__Problem requirements__:
Go over the entries and report the lines where the word "noun" occurs.

◇ ◇ ◇ ◇ ◇

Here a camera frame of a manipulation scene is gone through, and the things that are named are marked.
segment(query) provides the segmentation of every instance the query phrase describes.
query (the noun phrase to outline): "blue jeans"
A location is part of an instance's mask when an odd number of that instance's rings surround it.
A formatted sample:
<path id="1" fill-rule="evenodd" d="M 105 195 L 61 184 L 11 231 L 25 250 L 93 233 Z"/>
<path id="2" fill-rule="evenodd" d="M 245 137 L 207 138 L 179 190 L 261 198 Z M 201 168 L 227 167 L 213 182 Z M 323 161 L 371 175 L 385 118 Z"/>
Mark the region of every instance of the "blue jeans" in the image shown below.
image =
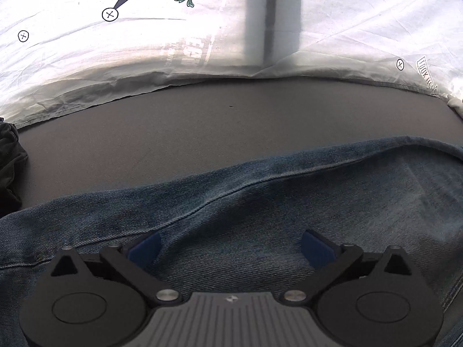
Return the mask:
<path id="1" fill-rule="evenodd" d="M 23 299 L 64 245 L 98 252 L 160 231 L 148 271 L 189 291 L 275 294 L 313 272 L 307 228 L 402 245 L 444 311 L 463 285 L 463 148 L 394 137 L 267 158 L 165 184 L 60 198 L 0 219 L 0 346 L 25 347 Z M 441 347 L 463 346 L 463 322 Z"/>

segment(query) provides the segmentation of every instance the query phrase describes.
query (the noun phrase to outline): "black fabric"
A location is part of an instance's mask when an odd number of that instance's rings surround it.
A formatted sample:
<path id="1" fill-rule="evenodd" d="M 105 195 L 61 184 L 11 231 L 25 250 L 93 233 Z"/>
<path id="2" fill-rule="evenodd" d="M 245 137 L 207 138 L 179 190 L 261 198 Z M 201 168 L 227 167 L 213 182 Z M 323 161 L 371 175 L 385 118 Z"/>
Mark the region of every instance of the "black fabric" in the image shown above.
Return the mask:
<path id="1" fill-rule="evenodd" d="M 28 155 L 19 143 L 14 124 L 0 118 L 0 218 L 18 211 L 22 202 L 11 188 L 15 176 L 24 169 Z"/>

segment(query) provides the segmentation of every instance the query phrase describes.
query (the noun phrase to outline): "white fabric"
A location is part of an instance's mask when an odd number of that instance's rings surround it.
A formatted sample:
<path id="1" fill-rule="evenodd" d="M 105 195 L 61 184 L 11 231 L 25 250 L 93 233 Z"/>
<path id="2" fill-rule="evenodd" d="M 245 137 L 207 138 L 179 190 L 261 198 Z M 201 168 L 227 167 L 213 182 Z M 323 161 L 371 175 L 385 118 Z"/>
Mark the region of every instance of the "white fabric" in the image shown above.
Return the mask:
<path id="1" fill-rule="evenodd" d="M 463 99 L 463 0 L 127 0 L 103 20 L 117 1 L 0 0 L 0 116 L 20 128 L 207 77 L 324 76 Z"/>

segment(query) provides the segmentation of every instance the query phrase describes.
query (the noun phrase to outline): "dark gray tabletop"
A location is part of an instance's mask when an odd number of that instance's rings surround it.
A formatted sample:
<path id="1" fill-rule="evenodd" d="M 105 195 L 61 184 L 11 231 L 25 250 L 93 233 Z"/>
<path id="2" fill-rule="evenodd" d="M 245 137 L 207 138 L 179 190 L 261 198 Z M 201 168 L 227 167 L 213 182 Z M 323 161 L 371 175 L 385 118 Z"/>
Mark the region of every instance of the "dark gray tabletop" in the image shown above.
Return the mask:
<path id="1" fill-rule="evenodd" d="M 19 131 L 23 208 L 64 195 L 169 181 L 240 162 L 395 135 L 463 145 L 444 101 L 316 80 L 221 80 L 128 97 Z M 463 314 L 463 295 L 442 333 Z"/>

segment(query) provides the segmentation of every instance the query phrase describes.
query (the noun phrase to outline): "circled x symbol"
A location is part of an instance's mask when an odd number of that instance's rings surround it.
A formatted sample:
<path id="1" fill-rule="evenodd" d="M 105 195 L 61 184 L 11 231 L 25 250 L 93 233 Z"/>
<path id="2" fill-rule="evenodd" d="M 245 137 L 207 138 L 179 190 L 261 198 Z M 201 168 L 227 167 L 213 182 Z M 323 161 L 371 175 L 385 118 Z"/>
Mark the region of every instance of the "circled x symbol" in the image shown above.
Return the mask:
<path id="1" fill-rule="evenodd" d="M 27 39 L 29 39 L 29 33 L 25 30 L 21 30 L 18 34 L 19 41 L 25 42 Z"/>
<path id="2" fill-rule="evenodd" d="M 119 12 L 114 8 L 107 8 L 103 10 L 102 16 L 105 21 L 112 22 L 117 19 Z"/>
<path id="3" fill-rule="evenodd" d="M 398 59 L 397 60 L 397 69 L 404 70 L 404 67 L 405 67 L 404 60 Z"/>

◇ ◇ ◇ ◇ ◇

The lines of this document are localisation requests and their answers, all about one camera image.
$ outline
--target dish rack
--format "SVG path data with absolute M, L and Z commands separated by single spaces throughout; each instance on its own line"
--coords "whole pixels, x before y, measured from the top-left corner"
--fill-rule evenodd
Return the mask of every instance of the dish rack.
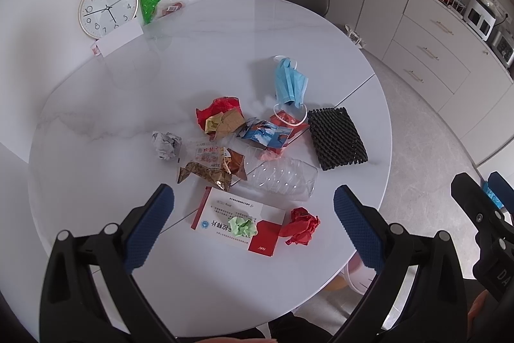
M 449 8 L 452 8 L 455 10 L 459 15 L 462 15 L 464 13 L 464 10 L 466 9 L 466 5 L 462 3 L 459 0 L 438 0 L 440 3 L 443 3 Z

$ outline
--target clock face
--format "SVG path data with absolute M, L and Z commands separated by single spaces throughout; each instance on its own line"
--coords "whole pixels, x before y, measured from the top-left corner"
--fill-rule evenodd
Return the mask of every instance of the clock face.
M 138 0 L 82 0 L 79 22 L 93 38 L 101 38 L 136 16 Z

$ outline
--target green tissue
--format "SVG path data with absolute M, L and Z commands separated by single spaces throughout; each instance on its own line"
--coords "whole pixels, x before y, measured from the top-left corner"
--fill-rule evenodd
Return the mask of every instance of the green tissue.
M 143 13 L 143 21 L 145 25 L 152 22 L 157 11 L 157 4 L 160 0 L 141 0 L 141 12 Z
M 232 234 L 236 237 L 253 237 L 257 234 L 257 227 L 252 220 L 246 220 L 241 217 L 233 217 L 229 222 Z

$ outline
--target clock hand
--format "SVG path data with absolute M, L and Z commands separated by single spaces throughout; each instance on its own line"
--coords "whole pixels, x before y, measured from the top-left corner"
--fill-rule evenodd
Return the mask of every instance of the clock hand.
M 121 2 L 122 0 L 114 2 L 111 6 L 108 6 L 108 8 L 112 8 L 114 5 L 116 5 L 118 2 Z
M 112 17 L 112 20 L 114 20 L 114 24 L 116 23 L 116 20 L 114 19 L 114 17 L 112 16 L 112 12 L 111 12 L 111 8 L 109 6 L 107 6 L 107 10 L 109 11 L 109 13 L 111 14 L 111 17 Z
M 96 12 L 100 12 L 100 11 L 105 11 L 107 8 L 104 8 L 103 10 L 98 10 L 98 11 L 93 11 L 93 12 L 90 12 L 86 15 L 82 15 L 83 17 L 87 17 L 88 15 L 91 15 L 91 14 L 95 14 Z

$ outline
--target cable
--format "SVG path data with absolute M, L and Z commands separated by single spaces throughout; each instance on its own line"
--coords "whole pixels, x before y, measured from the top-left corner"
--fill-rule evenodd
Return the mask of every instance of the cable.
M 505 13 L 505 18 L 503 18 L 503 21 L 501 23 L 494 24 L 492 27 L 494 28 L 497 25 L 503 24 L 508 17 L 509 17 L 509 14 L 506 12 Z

◇ ◇ ◇ ◇ ◇

__Task response__:
query (the noun phrase to outline): "blue jeans"
query (the noun phrase to outline): "black fabric"
query (the noun phrase to outline): "white fabric"
query (the noun phrase to outline): "dark gray tabletop"
query (the noun phrase to outline): "circled x symbol"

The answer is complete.